Can you please make those line graphs more readable? Its really hard to distinguish between the 950 pro and the ocz drive. I suggest using dashes or dots as well as colours instead of using two very similar coloursReply
I'd wait for the release of the 960 Pro consumer version.Reply
Cool, an SSD that's NSFW to search for. What is wrong with people...Reply
I don't get why Samsung would make these an OEM exclusive. It seems to me that aftermarket enthusiasts would be the major purchasers.Reply
What OEM would even use these? Most OEM SSD options are low grade entry level SSD. Apple is the best I've seen, using the Samsung SM951 in a proprietary form factor. The highest I've seen any other OEM use is the Samsung PM951 (Dell XPS laptop, MS Surface, Lenovo Yoga 900).
Do these just show up in high end workstations or servers? So far the only manufacturer I'm aware of whom would likely include these would be Apple. If they ever get off their butts and update their premium priced yet obsolete hardware.
As manufacturers are hesitant to boast in their specs what SSD they use. How would you even know without purchasing the computer or finding a teardown that the SM961 is in there?
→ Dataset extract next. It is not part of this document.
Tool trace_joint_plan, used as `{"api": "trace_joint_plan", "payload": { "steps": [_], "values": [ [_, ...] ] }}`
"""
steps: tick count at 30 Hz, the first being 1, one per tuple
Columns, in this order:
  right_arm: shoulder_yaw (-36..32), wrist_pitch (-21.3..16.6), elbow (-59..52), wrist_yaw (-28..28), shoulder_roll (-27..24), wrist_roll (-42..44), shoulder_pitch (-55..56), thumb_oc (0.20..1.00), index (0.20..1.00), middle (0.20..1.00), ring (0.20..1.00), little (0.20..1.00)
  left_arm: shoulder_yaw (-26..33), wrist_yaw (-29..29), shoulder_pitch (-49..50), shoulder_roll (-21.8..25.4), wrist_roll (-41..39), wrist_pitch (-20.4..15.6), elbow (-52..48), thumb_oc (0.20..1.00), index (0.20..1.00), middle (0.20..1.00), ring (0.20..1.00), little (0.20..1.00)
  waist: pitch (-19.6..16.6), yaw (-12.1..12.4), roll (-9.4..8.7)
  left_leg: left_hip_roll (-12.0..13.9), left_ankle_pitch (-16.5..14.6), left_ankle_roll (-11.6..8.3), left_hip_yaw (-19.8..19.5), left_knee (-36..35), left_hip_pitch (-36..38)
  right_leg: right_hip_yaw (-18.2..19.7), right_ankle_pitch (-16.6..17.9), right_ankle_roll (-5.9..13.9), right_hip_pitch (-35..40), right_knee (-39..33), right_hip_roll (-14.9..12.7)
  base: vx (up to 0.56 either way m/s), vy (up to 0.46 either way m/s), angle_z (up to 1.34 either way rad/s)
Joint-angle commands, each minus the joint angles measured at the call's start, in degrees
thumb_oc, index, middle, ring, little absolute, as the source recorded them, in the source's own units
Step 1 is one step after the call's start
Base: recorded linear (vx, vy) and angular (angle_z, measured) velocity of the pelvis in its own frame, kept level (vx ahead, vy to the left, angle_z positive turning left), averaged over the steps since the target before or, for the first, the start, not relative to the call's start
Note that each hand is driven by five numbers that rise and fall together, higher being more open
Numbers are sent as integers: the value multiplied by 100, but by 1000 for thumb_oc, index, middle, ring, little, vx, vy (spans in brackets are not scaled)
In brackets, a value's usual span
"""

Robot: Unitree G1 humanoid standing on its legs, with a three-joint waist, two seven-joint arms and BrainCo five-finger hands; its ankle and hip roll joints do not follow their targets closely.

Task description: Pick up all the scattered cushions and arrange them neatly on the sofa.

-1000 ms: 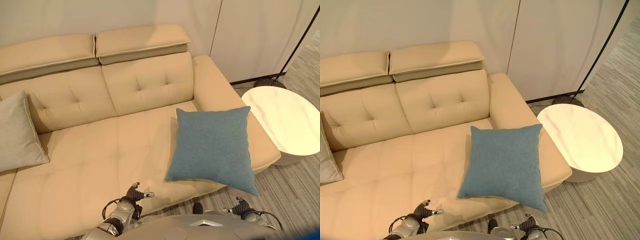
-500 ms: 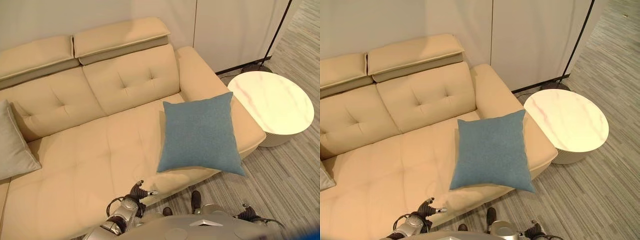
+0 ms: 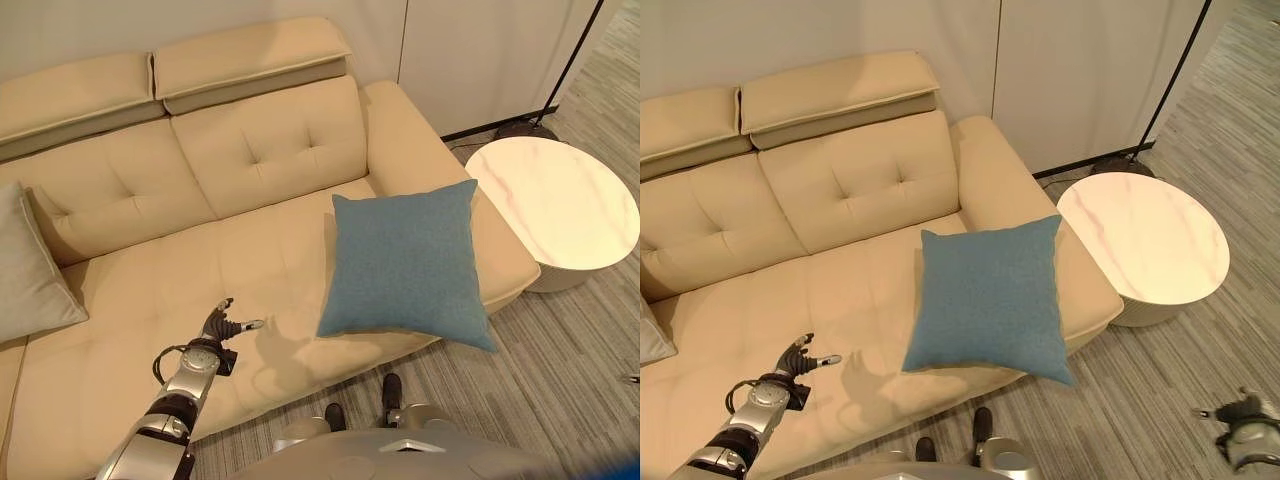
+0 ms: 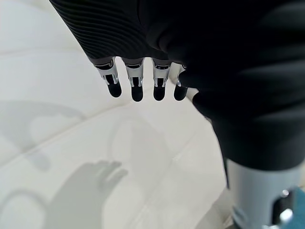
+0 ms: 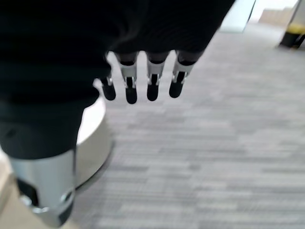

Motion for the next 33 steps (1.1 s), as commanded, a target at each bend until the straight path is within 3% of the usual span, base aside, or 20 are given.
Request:
{"api": "trace_joint_plan", "payload": {
  "steps": [1, 13, 17, 21, 26, 33],
  "values": [
    [287, -52, -324, -207, -19, 178, 72, 1000, 1000, 1000, 1000, 1000, 97, 87, -203, 56, -132, -158, -270, 1000, 1000, 1000, 1000, 1000, -123, -84, -262, 144, -32, -389, -304, -108, -123, -10, -556, 732, 432, 58, -521, 0, 0, 0],
    [-110, -296, -2944, -1009, 734, 1010, -291, 1000, 1000, 1000, 1000, 1000, 206, 812, -533, -265, -454, -203, -1508, 1000, 1000, 1000, 1000, 1000, 184, -197, -148, 117, 78, -363, -408, -108, -719, -56, -443, 711, -155, 58, -560, -31, 0, 3],
    [-93, -372, -3174, -1199, 982, 1363, -553, 1000, 1000, 1000, 1000, 1000, 94, 1013, -847, -319, -503, -216, -1566, 1000, 1000, 1000, 1000, 1000, 321, -225, -150, 110, 171, -368, -451, -108, -1063, -54, -344, 668, -512, 72, -562, -88, 0, 10],
    [-28, -522, -3386, -1427, 1318, 1843, -926, 1000, 1000, 1000, 1000, 1000, -47, 1321, -1405, -330, -641, -272, -1446, 1000, 1000, 1000, 1000, 1000, 574, -251, -192, 129, 313, -340, -516, 21, -1698, -25, -387, 566, -1304, 615, -596, -113, 20, 4],
    [130, -680, -3447, -1579, 1616, 2126, -1305, 1000, 1000, 1000, 1000, 1000, -159, 1548, -1992, -314, -846, -349, -1207, 1000, 1000, 1000, 1000, 1000, 761, -243, -268, 132, 258, -324, -592, 572, -2471, -63, -505, 478, -2030, 1167, -715, -79, 9, 3],
    [274, -942, -3660, -1775, 1957, 2417, -1795, 1000, 1000, 1000, 1000, 1000, -303, 1645, -2482, -354, -1098, -435, -1001, 1000, 1000, 1000, 1000, 1000, 879, -235, -390, 82, 207, -344, -639, 786, -2921, 2, -412, 494, -2327, 1102, -778, 9, 17, 4]
  ]
}}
HP, Dell, and Lenovo all sold products with the SM951. We purchased the Lenovo X1 Carbon Gen 3 just to the the first drive available for review. HP sent over a Z Turbo (SM951+workstation adapter) and the new quad version that puts 4 in a single PCIe device. Dell used the drive in one of the high end ultralight notebooks.Reply
When do you expect the 960 Pro version to hit the retail market?